O uso de enzimas extremófilo (alcalofílicas, termoestáveis, etc.) pectinases tem atraído considerável atenção devido ao potencial para aplicações industriais. Assim, a elevada estabilidade e actividade a altas temperaturas e ambientes alcalinos tornaram-se propriedades enzimáticas desejáveis para o processamento industrial. Um alto nível de pectinase alcalofílica foi produzido a partir de uma cepa isolada de B. subtilis sob SSF usando combinações de resíduos agrícolas baratos (farelo de trigo e bolo de semente de algodão, farelo de trigo e resíduos cítricos, farelo de trigo e folhas alfa alfa, bolo de semente de algodão e resíduos cítricos, bolo de semente de algodão e folhas alfa alfa, resíduos cítricos e folhas alfa alfa, uma mistura dos quatro substratos). Entretanto, os melhores níveis foram obtidos quando uma mistura de farelo de trigo e resíduos cítricos com um suplemento de extrato de levedura foi usada como substrato, o que está de acordo com os estudos anteriores relatados anteriormente.
Enzimas termoestáveis podem ser produzidas por cepas termofílicas como termófilo isolado, Thermoascus aurantiacus 179-5, que foi capaz de produzir altos níveis de pectin lyase e poligalacturonase durante a SSF usando bagaço de laranja e farelo de trigo como fontes de carbono. Estas enzimas apresentaram uma temperatura ótima em torno de 65°C com boa termoestabilidade, especialmente a pectin lyase, que foi estável por 5 h a 60°C . Kaur e Saryanarayana descobriram que entre quatro moldes termofílicos, o Sporotrichum thermophile produziu uma alta concentração de xilanases, pectinases e celulases após 4 dias de incubação na SSF. As combinações de agro-resíduos tentadas foram farelo de trigo e pectina cítrica na proporção de 1:1. Em outro estudo, Martin et al. isolaram 34 cepas de fungos termofílicos e termotolerantes do solo, composto orgânico e resíduos industriais usando um meio de cultura contendo pectina como a única fonte de carbono.
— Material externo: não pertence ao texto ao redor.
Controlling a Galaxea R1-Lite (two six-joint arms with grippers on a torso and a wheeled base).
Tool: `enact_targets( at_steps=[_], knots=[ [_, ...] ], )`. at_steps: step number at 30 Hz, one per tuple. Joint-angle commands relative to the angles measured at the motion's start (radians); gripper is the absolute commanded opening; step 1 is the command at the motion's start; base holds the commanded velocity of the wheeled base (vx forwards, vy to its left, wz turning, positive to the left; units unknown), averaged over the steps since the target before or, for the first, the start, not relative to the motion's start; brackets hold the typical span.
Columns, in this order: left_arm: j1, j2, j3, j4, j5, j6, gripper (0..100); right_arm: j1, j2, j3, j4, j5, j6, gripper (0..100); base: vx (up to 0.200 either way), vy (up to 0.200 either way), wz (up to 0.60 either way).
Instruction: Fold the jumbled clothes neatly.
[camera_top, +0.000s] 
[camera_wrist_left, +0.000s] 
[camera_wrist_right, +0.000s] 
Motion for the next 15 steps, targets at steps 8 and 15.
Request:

Todas essas cepas isoladas, que foram identificadas a nível de gênero como Thermomyces, Aspergillus, Monascus, Chaetomium, Neosartoria, Scopulariopsis e Thermomucor, produziram pectinase durante a SSF. Por exemplo, quando Thermomucor indicae seudaticae foi cultivada sob condições SSF em meios contendo uma mistura de farelo de trigo e bagaço de laranja (1:1) a 70% da umidade inicial, a atividade máxima da poligalacturonase foi de 120 U/mL, enquanto em SmF produziu apenas 13,6 U/mL.